Amelia Earhart is thought to be one of the greatest female pilots to have ever lived. Everyone has heard of the great Amelia Earhart, but not everyone knows where she is. The strangest part is that on July 2, 1937, Amelia and her co-pilot Fred Noonan disappeared without a trace. (Keko, Don. "What Happened To Amelia Earhart?" Examiner.com 1 Nov. 2009.) The resting place of Amelia's body has remained a mystery since, but recent research has proven that Earhart and Noonan crash-landed on an island in the South Pacific, called Nikumaroro.

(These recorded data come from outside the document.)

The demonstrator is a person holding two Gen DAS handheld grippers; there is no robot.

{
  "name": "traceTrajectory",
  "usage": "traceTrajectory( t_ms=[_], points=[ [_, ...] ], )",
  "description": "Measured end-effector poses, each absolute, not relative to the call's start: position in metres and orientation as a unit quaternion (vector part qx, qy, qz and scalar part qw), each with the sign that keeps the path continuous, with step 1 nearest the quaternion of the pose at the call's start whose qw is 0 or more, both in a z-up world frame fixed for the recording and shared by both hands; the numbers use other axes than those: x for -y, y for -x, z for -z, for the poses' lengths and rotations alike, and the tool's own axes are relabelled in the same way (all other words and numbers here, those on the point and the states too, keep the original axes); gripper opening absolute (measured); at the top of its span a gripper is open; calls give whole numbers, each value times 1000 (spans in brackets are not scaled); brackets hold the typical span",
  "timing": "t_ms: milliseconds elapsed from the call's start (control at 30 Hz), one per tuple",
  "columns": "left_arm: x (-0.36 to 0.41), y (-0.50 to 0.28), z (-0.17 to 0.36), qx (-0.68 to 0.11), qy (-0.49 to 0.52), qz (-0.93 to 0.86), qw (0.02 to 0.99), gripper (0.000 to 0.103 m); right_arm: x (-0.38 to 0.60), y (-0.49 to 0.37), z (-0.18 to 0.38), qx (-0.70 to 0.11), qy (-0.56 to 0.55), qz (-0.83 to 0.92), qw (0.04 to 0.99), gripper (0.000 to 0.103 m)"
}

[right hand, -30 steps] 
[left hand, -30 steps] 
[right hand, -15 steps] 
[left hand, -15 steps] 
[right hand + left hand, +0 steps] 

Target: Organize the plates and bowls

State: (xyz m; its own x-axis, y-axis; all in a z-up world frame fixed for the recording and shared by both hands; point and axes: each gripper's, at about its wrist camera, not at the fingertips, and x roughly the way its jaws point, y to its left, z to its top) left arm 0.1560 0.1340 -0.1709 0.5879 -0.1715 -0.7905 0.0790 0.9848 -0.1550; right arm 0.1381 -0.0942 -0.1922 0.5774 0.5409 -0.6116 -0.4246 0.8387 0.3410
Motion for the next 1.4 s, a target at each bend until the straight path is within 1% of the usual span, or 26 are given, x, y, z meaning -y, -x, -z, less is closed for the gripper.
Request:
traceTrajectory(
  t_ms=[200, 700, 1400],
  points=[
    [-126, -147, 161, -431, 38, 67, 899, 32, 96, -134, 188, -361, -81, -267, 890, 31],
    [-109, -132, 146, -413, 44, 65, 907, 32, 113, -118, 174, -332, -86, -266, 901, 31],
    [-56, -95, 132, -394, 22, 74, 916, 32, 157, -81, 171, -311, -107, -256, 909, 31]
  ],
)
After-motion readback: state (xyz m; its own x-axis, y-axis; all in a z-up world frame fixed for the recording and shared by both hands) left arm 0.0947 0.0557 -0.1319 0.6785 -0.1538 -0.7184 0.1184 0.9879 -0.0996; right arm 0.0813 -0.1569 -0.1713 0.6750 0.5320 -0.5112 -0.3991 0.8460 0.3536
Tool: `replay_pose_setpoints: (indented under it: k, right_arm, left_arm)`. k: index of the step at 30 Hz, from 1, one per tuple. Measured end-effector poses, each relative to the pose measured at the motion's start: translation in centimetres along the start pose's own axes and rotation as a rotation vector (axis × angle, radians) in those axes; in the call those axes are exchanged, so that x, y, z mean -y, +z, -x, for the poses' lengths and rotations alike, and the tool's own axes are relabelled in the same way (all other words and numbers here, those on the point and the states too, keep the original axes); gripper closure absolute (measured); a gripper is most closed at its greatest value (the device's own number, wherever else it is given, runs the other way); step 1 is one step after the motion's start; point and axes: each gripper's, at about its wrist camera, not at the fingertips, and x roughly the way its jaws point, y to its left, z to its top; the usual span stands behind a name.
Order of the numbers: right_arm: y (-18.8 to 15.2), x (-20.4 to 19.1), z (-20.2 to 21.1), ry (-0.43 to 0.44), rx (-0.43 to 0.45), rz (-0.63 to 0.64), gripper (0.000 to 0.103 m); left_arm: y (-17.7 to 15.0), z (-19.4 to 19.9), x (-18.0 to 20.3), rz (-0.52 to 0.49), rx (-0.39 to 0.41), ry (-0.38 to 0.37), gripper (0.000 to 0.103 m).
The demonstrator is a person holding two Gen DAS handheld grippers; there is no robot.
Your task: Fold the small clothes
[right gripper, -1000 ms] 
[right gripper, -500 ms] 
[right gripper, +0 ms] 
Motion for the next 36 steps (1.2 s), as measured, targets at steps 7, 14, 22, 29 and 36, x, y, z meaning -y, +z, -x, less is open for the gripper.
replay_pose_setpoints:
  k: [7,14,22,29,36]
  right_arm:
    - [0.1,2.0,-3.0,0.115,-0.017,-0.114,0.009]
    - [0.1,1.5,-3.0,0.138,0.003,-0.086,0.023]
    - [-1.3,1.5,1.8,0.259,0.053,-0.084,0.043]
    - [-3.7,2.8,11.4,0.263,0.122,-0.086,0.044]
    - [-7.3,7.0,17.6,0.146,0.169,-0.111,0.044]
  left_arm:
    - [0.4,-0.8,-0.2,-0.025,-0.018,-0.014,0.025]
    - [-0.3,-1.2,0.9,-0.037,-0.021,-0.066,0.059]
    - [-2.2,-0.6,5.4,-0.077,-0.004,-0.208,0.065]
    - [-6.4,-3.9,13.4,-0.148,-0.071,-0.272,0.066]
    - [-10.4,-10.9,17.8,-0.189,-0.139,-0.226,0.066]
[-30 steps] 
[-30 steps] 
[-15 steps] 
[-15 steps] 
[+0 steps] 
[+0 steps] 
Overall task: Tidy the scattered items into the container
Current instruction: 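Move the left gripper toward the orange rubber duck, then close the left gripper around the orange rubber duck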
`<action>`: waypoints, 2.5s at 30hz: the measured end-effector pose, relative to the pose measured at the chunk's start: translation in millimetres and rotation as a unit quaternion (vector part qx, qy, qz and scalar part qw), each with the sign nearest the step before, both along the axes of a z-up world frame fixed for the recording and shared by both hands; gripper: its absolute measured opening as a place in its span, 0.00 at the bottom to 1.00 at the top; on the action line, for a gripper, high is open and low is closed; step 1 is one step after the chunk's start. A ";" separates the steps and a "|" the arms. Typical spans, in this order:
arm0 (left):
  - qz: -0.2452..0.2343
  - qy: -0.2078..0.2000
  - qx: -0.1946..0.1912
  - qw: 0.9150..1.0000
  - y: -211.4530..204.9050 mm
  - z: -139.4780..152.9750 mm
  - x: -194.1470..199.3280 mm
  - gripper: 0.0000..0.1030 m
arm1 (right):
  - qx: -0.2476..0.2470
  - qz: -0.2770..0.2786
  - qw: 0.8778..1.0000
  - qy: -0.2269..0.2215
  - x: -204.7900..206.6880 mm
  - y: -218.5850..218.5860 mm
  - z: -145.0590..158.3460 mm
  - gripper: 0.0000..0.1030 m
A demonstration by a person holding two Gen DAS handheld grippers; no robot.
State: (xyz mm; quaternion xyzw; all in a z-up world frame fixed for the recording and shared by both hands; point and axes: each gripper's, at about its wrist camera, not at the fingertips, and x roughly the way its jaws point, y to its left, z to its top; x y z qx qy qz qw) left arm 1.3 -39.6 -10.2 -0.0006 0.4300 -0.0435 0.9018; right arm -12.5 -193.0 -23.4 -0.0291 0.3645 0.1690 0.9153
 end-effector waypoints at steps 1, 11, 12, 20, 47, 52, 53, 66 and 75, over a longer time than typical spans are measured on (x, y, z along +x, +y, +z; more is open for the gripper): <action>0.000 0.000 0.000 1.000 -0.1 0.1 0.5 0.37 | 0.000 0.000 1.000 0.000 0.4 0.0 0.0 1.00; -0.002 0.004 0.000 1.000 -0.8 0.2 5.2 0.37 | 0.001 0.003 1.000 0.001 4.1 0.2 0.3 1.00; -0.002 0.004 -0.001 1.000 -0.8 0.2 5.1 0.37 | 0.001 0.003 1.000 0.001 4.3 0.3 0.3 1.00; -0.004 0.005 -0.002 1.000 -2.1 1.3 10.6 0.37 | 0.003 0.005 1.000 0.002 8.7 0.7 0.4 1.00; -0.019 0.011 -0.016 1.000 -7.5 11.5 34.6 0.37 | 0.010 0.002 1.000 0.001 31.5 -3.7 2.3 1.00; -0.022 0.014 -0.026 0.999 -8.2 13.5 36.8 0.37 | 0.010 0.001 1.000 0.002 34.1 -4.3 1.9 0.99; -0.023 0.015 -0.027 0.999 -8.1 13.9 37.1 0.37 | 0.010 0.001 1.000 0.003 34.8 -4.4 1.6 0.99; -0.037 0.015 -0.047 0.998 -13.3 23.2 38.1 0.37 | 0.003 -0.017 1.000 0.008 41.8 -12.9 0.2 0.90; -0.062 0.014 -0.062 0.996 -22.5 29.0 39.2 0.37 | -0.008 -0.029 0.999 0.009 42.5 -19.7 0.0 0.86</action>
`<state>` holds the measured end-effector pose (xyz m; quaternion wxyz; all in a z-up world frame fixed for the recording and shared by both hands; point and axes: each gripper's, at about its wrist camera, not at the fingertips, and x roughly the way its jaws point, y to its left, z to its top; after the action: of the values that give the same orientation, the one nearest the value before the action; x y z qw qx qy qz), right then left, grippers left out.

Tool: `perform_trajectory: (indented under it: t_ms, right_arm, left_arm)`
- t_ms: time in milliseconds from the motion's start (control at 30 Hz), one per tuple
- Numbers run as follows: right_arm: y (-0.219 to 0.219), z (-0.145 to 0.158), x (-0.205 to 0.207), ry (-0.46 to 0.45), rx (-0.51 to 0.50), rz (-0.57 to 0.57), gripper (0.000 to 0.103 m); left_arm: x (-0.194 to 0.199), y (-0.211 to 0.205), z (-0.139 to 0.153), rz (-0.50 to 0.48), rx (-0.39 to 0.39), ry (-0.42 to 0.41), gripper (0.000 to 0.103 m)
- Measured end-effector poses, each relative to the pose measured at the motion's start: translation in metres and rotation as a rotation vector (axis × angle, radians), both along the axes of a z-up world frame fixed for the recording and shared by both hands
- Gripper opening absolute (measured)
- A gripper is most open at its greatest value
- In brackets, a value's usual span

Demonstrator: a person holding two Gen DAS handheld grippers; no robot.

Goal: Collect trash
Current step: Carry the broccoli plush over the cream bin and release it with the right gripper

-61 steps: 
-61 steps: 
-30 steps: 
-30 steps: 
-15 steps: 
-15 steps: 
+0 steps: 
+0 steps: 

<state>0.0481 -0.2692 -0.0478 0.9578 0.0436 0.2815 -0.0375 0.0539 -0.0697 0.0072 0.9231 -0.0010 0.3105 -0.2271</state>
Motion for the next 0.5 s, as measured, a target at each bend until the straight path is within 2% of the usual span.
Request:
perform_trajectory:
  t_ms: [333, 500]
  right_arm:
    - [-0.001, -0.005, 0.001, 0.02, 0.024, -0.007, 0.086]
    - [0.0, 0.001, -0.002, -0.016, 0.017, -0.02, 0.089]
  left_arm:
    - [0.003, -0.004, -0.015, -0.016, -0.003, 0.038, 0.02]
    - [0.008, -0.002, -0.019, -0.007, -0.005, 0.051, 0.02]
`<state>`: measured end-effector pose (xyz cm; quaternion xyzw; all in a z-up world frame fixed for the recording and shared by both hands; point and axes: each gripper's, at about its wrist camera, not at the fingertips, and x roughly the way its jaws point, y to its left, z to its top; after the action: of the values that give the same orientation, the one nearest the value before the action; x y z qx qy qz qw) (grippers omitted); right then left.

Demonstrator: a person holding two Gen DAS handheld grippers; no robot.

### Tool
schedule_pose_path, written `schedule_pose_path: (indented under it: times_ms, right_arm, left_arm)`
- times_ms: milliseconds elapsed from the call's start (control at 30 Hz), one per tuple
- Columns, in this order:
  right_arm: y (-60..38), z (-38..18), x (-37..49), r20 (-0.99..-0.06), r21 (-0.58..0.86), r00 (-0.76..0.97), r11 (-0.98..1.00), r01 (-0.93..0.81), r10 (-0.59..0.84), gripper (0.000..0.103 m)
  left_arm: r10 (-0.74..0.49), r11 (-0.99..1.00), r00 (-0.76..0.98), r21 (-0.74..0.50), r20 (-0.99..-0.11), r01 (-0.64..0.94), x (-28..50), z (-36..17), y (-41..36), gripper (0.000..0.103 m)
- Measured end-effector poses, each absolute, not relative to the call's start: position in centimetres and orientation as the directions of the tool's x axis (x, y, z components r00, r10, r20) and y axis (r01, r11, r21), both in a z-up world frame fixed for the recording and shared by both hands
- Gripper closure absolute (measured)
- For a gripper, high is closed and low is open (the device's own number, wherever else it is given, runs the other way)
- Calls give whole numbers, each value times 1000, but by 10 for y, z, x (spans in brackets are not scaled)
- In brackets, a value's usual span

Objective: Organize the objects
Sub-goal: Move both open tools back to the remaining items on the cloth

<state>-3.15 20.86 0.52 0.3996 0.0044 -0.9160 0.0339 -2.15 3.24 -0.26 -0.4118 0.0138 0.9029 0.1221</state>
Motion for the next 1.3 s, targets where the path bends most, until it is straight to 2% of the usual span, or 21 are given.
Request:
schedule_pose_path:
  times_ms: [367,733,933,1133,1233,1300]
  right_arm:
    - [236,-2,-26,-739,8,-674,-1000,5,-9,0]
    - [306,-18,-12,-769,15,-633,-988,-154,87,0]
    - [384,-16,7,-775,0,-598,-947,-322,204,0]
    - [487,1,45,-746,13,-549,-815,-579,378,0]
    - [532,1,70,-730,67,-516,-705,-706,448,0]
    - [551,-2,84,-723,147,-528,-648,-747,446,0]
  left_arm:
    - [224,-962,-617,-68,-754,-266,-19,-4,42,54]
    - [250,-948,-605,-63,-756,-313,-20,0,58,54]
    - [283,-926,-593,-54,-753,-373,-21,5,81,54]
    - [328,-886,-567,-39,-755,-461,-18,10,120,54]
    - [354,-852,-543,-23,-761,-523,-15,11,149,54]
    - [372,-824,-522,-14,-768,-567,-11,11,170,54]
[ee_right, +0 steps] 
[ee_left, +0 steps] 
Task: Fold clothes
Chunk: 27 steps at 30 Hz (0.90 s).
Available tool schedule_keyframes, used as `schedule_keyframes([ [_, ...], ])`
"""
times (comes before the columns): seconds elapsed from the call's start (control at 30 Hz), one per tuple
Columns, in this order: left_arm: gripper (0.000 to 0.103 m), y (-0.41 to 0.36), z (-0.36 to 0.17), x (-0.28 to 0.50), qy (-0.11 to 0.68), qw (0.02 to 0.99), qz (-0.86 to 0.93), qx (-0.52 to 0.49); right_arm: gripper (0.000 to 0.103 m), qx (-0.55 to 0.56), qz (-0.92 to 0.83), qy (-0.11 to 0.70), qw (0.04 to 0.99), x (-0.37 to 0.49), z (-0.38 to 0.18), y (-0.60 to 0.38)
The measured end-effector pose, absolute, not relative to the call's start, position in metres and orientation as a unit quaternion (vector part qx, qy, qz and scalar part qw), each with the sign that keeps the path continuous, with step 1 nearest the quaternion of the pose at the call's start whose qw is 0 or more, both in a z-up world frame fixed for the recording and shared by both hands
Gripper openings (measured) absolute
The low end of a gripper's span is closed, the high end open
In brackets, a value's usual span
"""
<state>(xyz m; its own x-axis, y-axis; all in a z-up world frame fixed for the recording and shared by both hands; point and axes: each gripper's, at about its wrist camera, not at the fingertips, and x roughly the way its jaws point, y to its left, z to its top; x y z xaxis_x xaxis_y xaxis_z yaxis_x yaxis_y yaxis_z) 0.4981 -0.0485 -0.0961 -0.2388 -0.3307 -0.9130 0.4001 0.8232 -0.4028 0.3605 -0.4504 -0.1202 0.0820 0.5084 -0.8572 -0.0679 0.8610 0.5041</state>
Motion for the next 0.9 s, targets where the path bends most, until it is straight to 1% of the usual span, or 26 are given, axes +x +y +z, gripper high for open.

Earhart was a self-directed, unafraid, independent woman who feared nothing. Amelia was born on July 24, 1897, in Atchison, Kansas. Many people admired her persistence in everything she did, one of them an officer in the Royal Flying Corps. He invited her to come watch him fly his plane at Armor Heights Airfield. Not long after she fell in love with aviation and set her sights to flying. From then on she had dreamed of flying around the world. Earhart broke countless records on many occasions and lived for proving people wrong. When Amelia announced that she was going to fly her Lockheed Electra around the world no one believed she could do it.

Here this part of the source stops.